100% approval vote by ayes.
“Motion to allow the Shamans of the Holly Branch access to the grounds of all present councils for practice for the purpose of finding and eliminating Nolan Myra or anyone else in the mask associated with Long Shadow of Claw?”
75% approval; nays from Sister Mary, Johnson, and Mr Yamamoto.
“Passes, nine to three. Mr Yamamoto?”
Mr Yamamoto was fuming. His words were fast and passionate, and I struggled to keep up with the translation while ignoring the foreign words.
“He is furious that, a unanimous decision by the Esquimalt Council, has been overruled.”
Clearly the translation was a summary.
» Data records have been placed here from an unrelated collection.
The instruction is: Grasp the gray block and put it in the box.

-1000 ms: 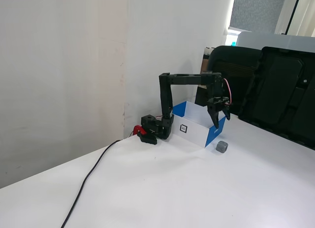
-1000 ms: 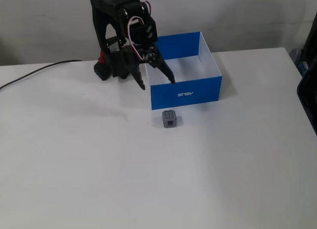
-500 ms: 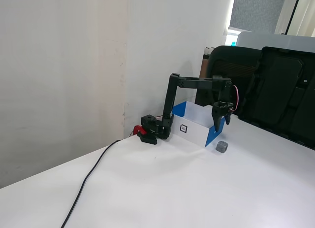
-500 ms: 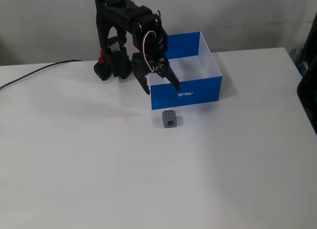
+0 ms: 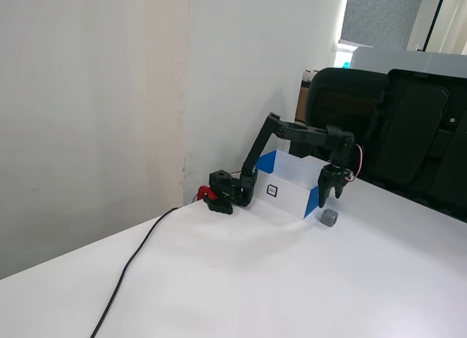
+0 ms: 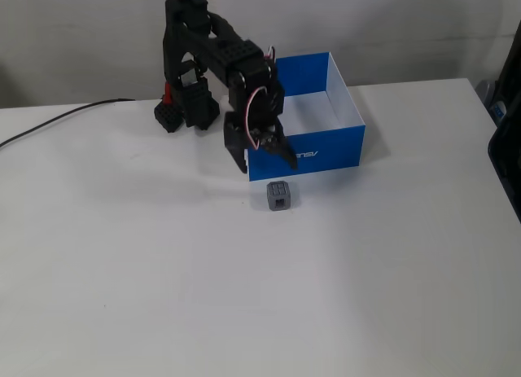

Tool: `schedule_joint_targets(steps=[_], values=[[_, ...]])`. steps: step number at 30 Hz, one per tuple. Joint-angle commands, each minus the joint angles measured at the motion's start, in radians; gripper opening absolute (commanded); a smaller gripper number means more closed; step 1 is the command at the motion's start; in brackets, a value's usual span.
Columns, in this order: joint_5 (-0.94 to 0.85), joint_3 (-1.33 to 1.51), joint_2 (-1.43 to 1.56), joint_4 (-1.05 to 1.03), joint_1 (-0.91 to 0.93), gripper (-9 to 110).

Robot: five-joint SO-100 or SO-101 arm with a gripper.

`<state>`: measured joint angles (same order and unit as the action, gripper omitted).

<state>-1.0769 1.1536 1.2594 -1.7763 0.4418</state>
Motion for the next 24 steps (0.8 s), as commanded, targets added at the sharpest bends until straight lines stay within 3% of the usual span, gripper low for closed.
schedule_joint_targets(steps=[1,24], values=[[0.006,-0.078,-0.008,-0.021,-0.003,40],[0.005,-0.106,-0.156,0.038,0.025,42]])
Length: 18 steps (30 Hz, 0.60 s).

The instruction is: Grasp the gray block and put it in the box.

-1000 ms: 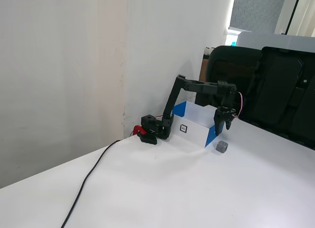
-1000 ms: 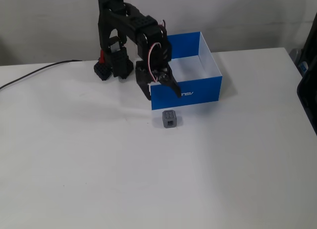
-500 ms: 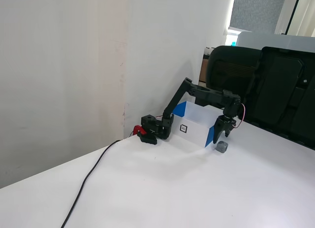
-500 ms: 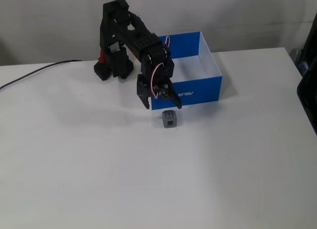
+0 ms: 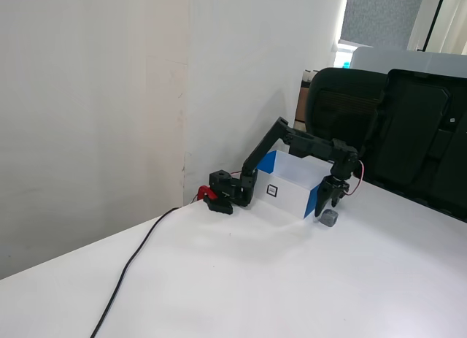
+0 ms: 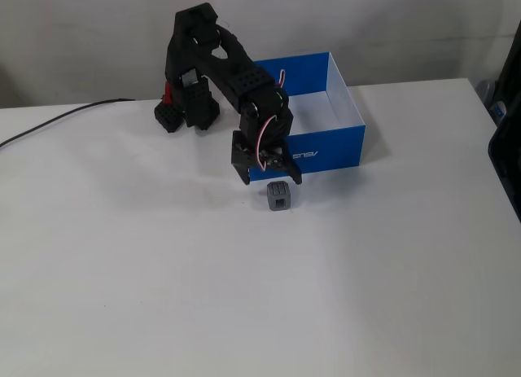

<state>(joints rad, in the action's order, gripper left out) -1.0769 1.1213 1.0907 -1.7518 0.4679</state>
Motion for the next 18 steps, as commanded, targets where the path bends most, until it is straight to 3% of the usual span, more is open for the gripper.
schedule_joint_targets(steps=[1,18], values=[[0.005,-0.074,0.006,0.018,-0.005,42],[-0.006,-0.043,-0.04,0.037,-0.032,32]])
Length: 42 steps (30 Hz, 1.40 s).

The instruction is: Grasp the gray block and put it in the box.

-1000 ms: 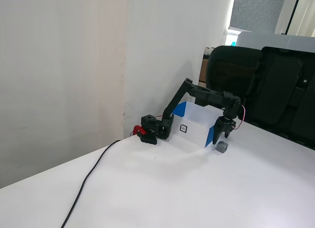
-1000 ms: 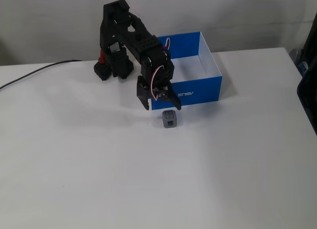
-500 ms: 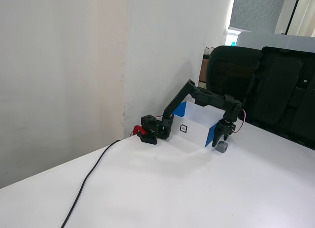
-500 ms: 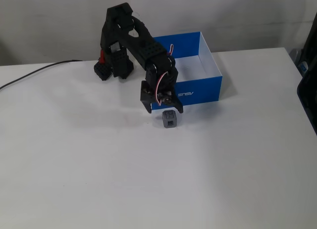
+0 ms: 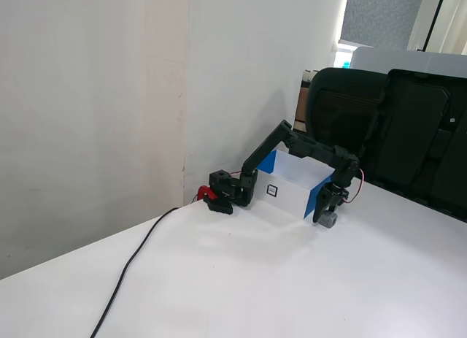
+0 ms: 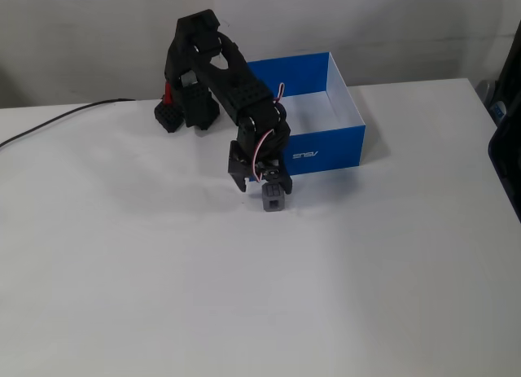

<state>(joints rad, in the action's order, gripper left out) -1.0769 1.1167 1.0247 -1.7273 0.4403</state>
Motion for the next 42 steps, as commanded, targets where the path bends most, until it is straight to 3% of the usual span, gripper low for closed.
schedule_joint_targets(steps=[1,10,22,42], values=[[-0.006,-0.034,0.026,0.014,-0.006,29],[0.008,-0.023,0.029,0.026,-0.021,0],[0.026,0.005,0.117,0.021,-0.049,0],[0.179,-0.044,0.514,-0.109,-0.057,0]])
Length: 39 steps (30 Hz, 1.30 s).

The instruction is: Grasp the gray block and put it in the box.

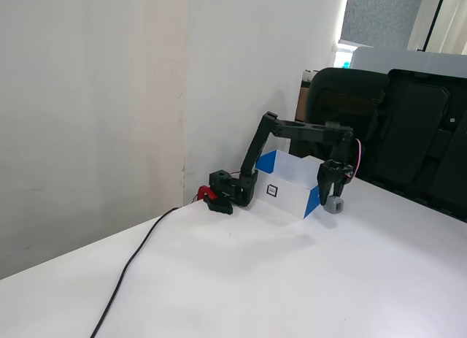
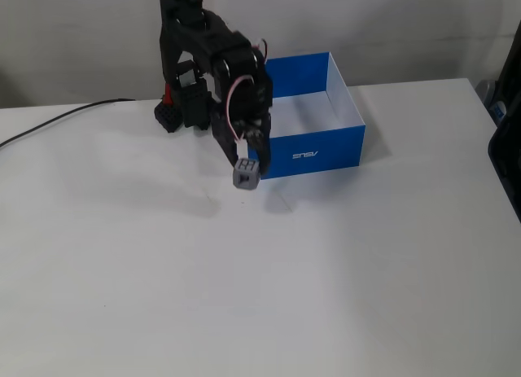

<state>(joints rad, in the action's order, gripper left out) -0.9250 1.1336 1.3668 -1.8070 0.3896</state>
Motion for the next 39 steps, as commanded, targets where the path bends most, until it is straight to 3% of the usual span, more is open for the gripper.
schedule_joint_targets(steps=[1,11,39], values=[[0.034,-0.06,0.19,-0.034,-0.003,0],[0.072,-0.017,0.337,-0.069,0.106,0],[0.201,0.327,0.541,-0.078,0.699,0]])
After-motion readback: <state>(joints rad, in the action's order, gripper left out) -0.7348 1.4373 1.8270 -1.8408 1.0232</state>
The point was clear though, as the sole representative and member of the Esquimalt Council, the Musclebound Dojo often wanted a greater say in matters of the entire city.
“What does he suggest?”
“He advises the shamans not attack any suspects in Esquimalt, and instead alert local practitioners to take action.”
“All in favour of this?”
91.666% approval; nay from Elder Landes
“Motion passes. With three approved votes, the meeting is adjourned. We will attend, or have an emissary attend, the next meeting on the eighteenth.”
The room quickly departed. I was still concerned. It seemed everyone else assumed that as long as the Nolan boy was gone, we would be safe. I wasn’t so certain.